Until the decision of the Supreme Court, which last month expedited the delivery of Trump’s statements from 2015 to 2020, the work of the Committee on Media and Arbitration of the House of Representatives, chaired by Democrat Richard Neal, had been a continuous setback since 2019. The Republican judicially toured all possible instances to prevent them from seeing the light, with arguments as pilgrims as that the size of the business of his real estate emporium prevented him from evaluating them and accountable. A similar argument was used to explain the myopia of the IRS, which could not fully audit him during his term of office, despite the fact that the committee approved a law that would oblige the Treasury to complete face-to-face audits within 90 days of the inauguration.

“A president is not an ordinary taxpayer. It has power and influence unlike any other American citizen. That great power implies an even greater responsibility,” Richard Neal said in a statement.

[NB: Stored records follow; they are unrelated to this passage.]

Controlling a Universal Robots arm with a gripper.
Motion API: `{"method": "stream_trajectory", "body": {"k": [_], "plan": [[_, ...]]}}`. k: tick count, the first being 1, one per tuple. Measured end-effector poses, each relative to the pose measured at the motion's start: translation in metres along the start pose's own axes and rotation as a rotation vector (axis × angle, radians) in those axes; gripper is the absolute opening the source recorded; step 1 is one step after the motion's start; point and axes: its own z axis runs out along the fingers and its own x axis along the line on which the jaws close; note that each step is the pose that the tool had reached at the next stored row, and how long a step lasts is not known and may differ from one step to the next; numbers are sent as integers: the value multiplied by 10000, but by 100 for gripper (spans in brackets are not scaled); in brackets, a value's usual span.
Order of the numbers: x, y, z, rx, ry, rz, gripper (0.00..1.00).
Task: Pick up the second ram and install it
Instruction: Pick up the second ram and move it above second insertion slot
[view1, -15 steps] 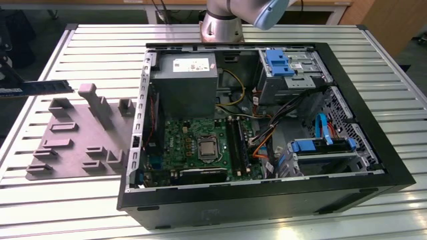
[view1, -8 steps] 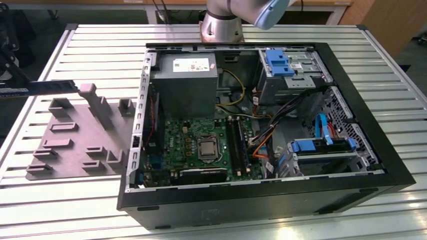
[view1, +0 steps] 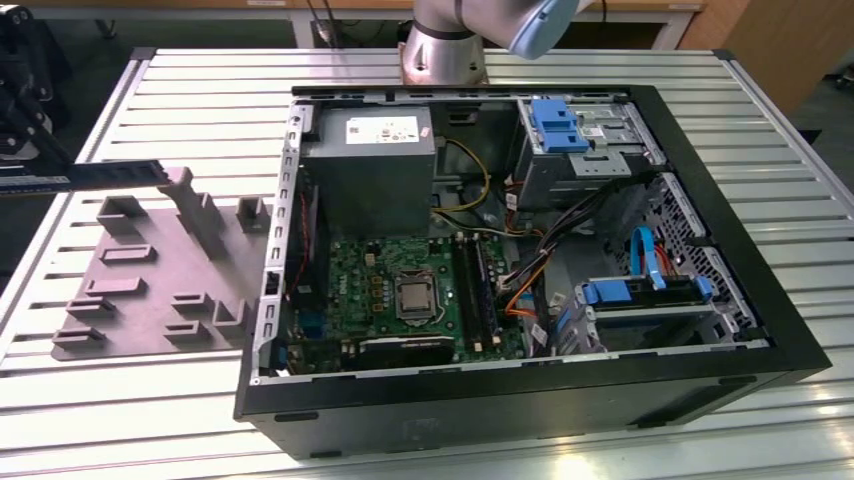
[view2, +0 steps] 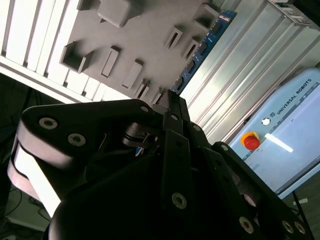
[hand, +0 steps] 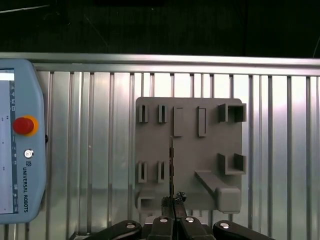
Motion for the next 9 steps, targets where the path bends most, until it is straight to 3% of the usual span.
{"method": "stream_trajectory", "body": {"k": [9], "plan": [[0,-102,-2,-63,0,2,11]]}}
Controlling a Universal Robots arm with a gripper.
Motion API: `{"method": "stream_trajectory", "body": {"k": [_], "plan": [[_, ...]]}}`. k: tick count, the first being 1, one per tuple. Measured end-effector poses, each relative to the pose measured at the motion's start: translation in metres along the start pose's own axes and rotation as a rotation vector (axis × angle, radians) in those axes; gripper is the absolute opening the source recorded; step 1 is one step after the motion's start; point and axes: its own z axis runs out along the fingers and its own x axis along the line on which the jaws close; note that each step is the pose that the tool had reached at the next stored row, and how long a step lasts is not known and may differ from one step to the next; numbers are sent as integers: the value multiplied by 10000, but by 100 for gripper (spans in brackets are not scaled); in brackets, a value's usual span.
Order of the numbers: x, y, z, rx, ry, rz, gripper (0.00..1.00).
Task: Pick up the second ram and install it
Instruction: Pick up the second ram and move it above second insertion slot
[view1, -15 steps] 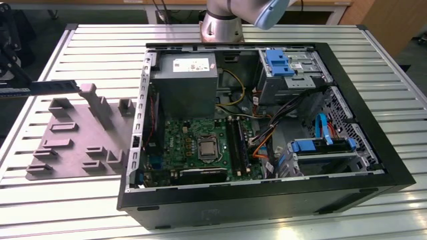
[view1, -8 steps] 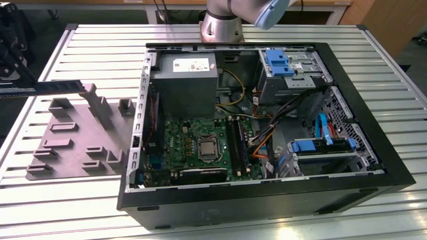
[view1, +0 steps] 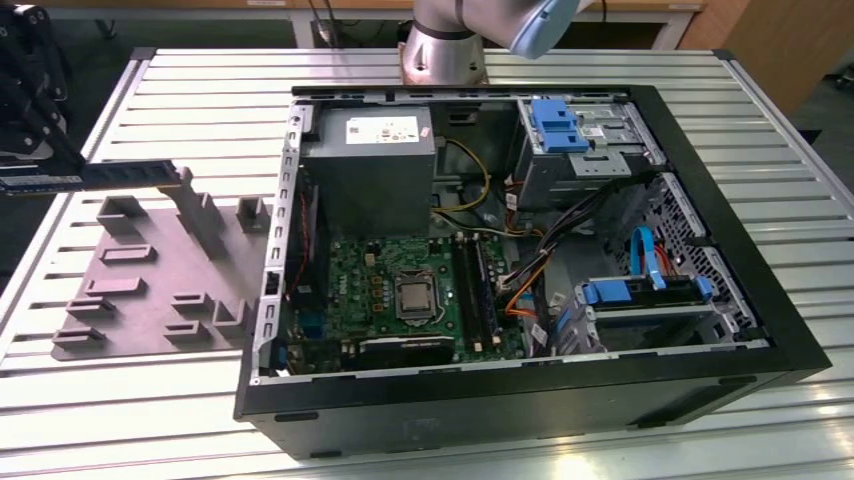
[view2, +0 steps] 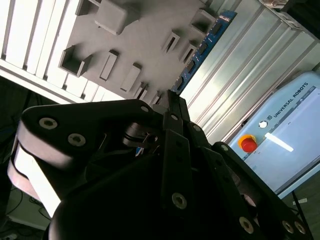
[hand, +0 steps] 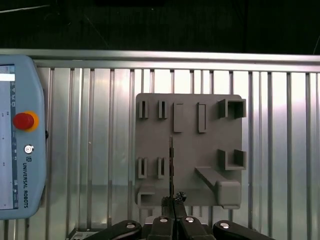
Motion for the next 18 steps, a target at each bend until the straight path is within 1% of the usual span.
{"method": "stream_trajectory", "body": {"k": [18], "plan": [[0,-207,-4,-107,-1,2,11]]}}
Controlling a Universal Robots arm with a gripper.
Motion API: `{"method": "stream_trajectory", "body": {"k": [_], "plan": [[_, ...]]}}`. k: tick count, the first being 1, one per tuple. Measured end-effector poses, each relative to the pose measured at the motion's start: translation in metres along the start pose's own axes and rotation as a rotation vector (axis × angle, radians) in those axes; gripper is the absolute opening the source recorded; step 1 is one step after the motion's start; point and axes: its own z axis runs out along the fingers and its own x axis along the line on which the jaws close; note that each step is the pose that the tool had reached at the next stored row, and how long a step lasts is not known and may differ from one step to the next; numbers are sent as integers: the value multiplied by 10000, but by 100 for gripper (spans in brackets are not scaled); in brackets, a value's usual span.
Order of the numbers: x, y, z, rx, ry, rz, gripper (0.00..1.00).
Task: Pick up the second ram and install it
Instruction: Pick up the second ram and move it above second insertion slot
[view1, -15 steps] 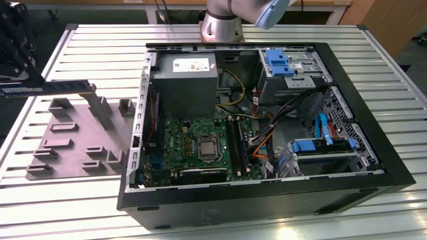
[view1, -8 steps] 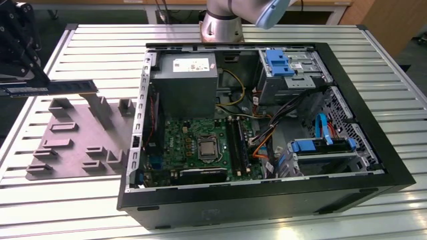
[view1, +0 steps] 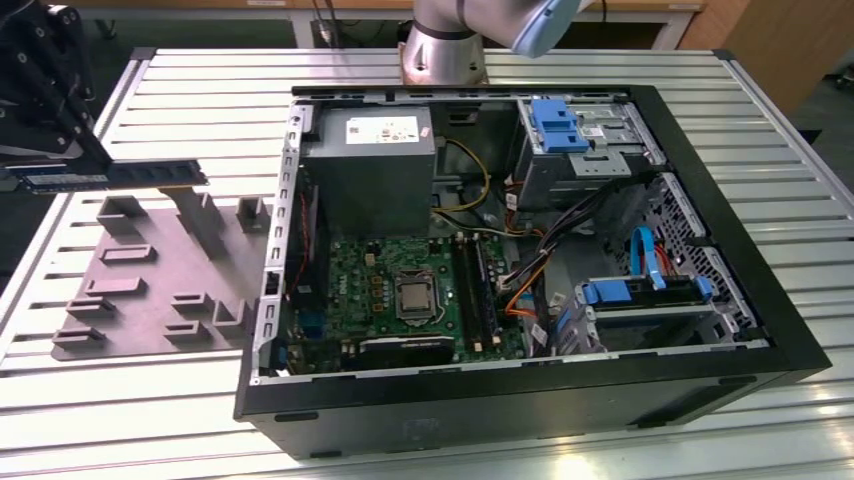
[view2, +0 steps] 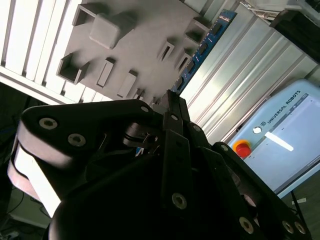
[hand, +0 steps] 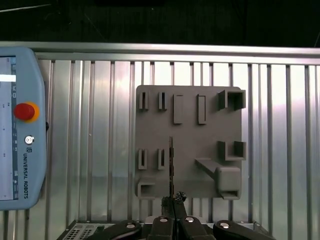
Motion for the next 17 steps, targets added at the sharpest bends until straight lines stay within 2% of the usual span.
{"method": "stream_trajectory", "body": {"k": [17], "plan": [[0,-226,-8,-111,1,3,11]]}}
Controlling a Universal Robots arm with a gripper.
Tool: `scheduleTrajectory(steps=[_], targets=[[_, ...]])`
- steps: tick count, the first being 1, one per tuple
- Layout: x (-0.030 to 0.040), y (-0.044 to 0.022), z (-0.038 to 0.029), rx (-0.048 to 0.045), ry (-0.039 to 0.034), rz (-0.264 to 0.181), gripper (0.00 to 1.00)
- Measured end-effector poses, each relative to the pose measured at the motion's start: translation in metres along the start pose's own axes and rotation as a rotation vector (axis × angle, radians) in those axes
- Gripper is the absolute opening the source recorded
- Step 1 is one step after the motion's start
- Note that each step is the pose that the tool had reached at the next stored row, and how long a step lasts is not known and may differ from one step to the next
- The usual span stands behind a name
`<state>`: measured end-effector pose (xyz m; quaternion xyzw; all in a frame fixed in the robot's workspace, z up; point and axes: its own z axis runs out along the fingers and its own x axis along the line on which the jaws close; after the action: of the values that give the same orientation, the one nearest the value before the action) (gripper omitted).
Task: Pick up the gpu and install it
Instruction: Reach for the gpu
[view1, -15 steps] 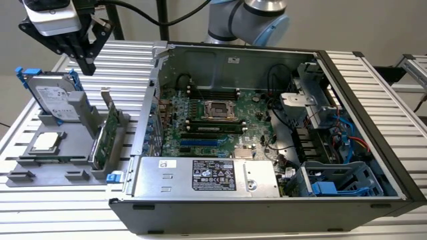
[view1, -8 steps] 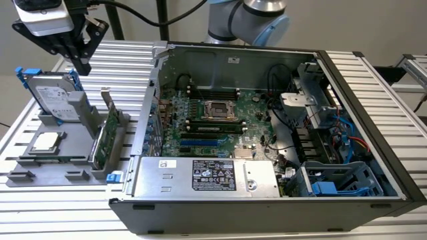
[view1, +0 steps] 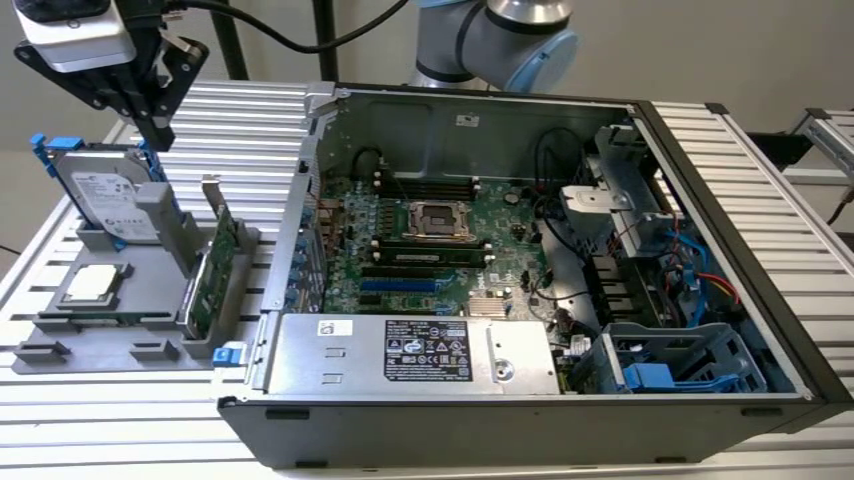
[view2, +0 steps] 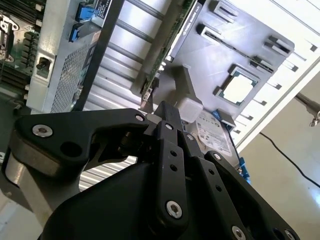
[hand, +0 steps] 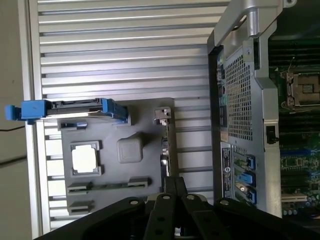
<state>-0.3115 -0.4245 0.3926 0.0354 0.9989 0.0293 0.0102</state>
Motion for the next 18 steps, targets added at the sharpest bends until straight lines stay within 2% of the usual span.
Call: scheduleTrajectory(steps=[6, 18], targets=[[0.0003, -0.0003, -0.0001, 0.0001, 0.0001, 0.000, 0.00], [-0.0001, -0.0050, -0.0003, 0.0001, 0.0001, 0.000, 0.00]])
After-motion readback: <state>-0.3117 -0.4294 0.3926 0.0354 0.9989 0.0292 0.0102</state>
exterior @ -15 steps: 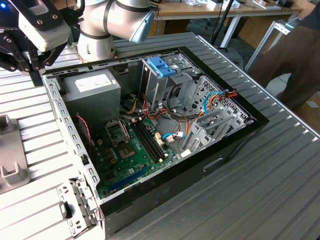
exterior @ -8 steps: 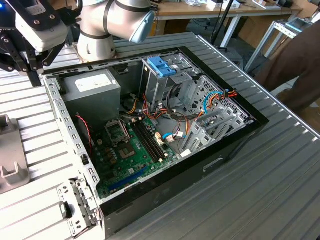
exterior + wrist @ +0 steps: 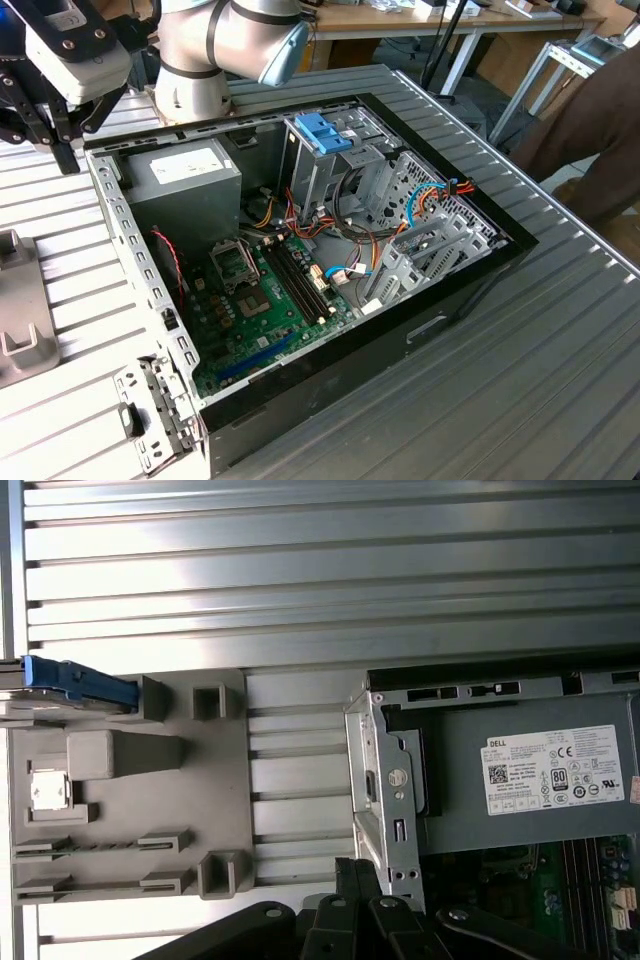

After coming out of two impeachments to which he was subjected by the House of Representatives, Donald Trump, 76, faces a complicated legal offensive that can tarnish his political future or, vice versa, give wings to his most extremist supporters. The congressional committee that investigated the assault on the Capitol has asked to prosecute Trump for four crimes, including obstruction of justice and insurrection. The FBI requisitioned confidential documents that the Republican had taken from the White House, and two ongoing investigations in New York, one civil and one criminal, analyze their business for alleged tax fraud.

The Media and Arbitration Committee of the House of Representatives requested the statements in 2019, arguing that Congress needed them to evaluate the IRS audit of the presidents’ tax statements, a purpose that Republicans considered to be politically motivated. Trump, who took office in January 2017, was the first presidential candidate since the 1970s not to make his taxes public. He sued the committee to try to keep them private, but the high court, with a conservative majority, ruled against him.

In 2016, when he was still a candidate for the presidency, the tycoon pointed out the scale and complexity of his finances as a reason to defy the tradition, followed by all the candidates to occupy the White House, of religiously publishing his tax returns. “They are not like a normal tax return,” he said in a television interview. During the next seven years, the Republican has also resisted making them public, first, as he pretexted, by an “invasive” audit of the IRS motivated precisely by its refusal to publish them; then, since 2019, in response to the initiative of the House committee.

Records show that Trump’s income and tax obligations fluctuated drastically from 2015 to 2020, during his presidential campaign and his subsequent term. They show that Trump and his wife, Melania Trump, benefited from large deductions, argued losses and paid little or no income tax in part of that period. In 2016, the year he won the election, and 2017, the first in the White House, the Republican paid $750 in federal taxes, according to a 20-year tax investigation published by The New York Times in September 2020, two months before the election. The exclusive showed that he had not paid income taxes in 10 of the previous 15 years, largely because from 2011 to 2018 he declared to lose more money than he received.